### EXERCISE DETAILS:
Copy the whole listing verbatim.
== == ==
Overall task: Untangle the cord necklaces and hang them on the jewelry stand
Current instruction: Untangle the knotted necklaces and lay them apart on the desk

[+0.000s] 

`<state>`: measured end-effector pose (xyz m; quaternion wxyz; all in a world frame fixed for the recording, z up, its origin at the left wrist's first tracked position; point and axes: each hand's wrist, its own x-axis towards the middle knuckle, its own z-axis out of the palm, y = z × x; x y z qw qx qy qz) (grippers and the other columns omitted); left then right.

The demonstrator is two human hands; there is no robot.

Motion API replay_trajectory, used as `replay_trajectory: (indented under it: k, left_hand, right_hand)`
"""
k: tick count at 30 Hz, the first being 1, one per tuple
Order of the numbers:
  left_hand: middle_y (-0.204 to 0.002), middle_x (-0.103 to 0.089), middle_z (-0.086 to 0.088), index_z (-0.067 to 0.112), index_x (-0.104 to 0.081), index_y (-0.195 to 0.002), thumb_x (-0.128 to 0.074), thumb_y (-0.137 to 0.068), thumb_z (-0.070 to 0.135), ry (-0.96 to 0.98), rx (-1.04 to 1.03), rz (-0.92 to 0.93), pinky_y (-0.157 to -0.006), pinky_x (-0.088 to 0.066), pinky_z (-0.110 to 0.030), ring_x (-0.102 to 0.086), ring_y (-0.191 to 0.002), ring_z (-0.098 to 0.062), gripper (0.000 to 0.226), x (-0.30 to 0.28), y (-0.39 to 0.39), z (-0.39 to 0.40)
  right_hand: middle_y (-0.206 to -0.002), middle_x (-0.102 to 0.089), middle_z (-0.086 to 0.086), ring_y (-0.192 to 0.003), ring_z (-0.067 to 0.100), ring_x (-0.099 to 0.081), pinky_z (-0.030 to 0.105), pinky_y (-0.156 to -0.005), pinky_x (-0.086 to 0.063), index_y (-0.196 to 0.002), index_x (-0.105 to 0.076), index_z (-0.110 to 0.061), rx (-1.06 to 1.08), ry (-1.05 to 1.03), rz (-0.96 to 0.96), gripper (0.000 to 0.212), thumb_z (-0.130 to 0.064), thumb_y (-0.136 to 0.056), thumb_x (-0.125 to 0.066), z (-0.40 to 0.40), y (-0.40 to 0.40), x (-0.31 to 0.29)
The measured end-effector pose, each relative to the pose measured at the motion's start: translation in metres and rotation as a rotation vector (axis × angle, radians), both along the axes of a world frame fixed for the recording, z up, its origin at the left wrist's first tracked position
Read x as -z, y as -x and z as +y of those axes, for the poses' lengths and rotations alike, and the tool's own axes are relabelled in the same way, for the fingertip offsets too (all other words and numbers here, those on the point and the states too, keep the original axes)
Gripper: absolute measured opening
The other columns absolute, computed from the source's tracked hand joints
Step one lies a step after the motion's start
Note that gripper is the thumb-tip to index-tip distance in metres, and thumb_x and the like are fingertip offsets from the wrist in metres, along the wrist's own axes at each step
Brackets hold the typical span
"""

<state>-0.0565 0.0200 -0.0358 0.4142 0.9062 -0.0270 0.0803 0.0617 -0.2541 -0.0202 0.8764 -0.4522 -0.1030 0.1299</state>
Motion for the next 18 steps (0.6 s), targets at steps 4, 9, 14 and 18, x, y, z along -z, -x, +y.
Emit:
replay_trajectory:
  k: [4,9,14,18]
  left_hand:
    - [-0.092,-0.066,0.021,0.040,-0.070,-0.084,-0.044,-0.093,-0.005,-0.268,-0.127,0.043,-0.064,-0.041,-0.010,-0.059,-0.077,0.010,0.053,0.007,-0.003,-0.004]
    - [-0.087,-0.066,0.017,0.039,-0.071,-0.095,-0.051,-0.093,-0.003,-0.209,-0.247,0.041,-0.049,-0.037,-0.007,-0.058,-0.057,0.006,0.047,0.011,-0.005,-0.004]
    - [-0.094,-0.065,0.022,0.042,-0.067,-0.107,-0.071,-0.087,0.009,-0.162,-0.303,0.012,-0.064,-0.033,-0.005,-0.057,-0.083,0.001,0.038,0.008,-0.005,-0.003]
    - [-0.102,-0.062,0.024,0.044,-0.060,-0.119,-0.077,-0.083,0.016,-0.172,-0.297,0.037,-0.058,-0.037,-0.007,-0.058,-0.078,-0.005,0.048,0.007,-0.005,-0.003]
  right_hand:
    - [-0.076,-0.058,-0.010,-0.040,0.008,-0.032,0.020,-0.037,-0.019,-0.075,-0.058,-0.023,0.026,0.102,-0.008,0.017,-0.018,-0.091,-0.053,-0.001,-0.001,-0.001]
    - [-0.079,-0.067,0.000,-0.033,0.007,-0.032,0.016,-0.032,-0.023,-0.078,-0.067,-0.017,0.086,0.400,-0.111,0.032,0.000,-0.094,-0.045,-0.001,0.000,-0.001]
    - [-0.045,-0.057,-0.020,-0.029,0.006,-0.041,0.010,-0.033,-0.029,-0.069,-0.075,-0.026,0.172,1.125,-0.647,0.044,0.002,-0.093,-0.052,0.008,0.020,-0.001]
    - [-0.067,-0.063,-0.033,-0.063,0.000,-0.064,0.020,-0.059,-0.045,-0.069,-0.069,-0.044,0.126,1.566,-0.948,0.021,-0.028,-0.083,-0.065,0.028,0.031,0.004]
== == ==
### RESPONSE TO THE TASK:
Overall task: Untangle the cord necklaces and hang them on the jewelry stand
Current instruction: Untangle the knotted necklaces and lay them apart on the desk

[+0.000s] 

`<state>`: measured end-effector pose (xyz m; quaternion wxyz; all in a world frame fixed for the recording, z up, its origin at the left wrist's first tracked position; point and axes: each hand's wrist, its own x-axis towards the middle knuckle, its own z-axis out of the palm, y = z × x; x y z qw qx qy qz) (grippers and the other columns omitted); left then right.

The demonstrator is two human hands; there is no robot.

Motion API replay_trajectory, used as `replay_trajectory: (indented under it: k, left_hand, right_hand)`
"""
k: tick count at 30 Hz, the first being 1, one per tuple
Order of the numbers:
  left_hand: middle_y (-0.204 to 0.002), middle_x (-0.103 to 0.089), middle_z (-0.086 to 0.088), index_z (-0.067 to 0.112), index_x (-0.104 to 0.081), index_y (-0.195 to 0.002), thumb_x (-0.128 to 0.074), thumb_y (-0.137 to 0.068), thumb_z (-0.070 to 0.135), ry (-0.96 to 0.98), rx (-1.04 to 1.03), rz (-0.92 to 0.93), pinky_y (-0.157 to -0.006), pinky_x (-0.088 to 0.066), pinky_z (-0.110 to 0.030), ring_x (-0.102 to 0.086), ring_y (-0.191 to 0.002), ring_z (-0.098 to 0.062), gripper (0.000 to 0.226), x (-0.30 to 0.28), y (-0.39 to 0.39), z (-0.39 to 0.40)
  right_hand: middle_y (-0.206 to -0.002), middle_x (-0.102 to 0.089), middle_z (-0.086 to 0.086), ring_y (-0.192 to 0.003), ring_z (-0.067 to 0.100), ring_x (-0.099 to 0.081), pinky_z (-0.030 to 0.105), pinky_y (-0.156 to -0.005), pinky_x (-0.086 to 0.063), index_y (-0.196 to 0.002), index_x (-0.105 to 0.076), index_z (-0.110 to 0.061), rx (-1.06 to 1.08), ry (-1.05 to 1.03), rz (-0.96 to 0.96), gripper (0.000 to 0.212), thumb_z (-0.130 to 0.064), thumb_y (-0.136 to 0.056), thumb_x (-0.125 to 0.066), z (-0.40 to 0.40), y (-0.40 to 0.40), x (-0.31 to 0.29)
The measured end-effector pose, each relative to the pose measured at the motion's start: translation in metres and rotation as a rotation vector (axis × angle, radians), both along the axes of a world frame fixed for the recording, z up, its origin at the left wrist's first tracked position
Read x as -z, y as -x and z as +y of those axes, for the poses' lengths and rotations alike, and the tool's own axes are relabelled in the same way, for the fingertip offsets too (all other words and numbers here, those on the point and the states too, keep the original axes)
Gripper: absolute measured opening
The other columns absolute, computed from the source's tracked hand joints
Step one lies a step after the motion's start
Note that gripper is the thumb-tip to index-tip distance in metres, and thumb_x and the like are fingertip offsets from the wrist in metres, along the wrist's own axes at each step
Brackets hold the typical span
"""

<state>-0.0565 0.0200 -0.0358 0.4142 0.9062 -0.0270 0.0803 0.0617 -0.2541 -0.0202 0.8764 -0.4522 -0.1030 0.1299</state>
Motion for the next 18 steps (0.6 s), targets at steps 4, 9, 14 and 18, x, y, z along -z, -x, +y.
Emit:
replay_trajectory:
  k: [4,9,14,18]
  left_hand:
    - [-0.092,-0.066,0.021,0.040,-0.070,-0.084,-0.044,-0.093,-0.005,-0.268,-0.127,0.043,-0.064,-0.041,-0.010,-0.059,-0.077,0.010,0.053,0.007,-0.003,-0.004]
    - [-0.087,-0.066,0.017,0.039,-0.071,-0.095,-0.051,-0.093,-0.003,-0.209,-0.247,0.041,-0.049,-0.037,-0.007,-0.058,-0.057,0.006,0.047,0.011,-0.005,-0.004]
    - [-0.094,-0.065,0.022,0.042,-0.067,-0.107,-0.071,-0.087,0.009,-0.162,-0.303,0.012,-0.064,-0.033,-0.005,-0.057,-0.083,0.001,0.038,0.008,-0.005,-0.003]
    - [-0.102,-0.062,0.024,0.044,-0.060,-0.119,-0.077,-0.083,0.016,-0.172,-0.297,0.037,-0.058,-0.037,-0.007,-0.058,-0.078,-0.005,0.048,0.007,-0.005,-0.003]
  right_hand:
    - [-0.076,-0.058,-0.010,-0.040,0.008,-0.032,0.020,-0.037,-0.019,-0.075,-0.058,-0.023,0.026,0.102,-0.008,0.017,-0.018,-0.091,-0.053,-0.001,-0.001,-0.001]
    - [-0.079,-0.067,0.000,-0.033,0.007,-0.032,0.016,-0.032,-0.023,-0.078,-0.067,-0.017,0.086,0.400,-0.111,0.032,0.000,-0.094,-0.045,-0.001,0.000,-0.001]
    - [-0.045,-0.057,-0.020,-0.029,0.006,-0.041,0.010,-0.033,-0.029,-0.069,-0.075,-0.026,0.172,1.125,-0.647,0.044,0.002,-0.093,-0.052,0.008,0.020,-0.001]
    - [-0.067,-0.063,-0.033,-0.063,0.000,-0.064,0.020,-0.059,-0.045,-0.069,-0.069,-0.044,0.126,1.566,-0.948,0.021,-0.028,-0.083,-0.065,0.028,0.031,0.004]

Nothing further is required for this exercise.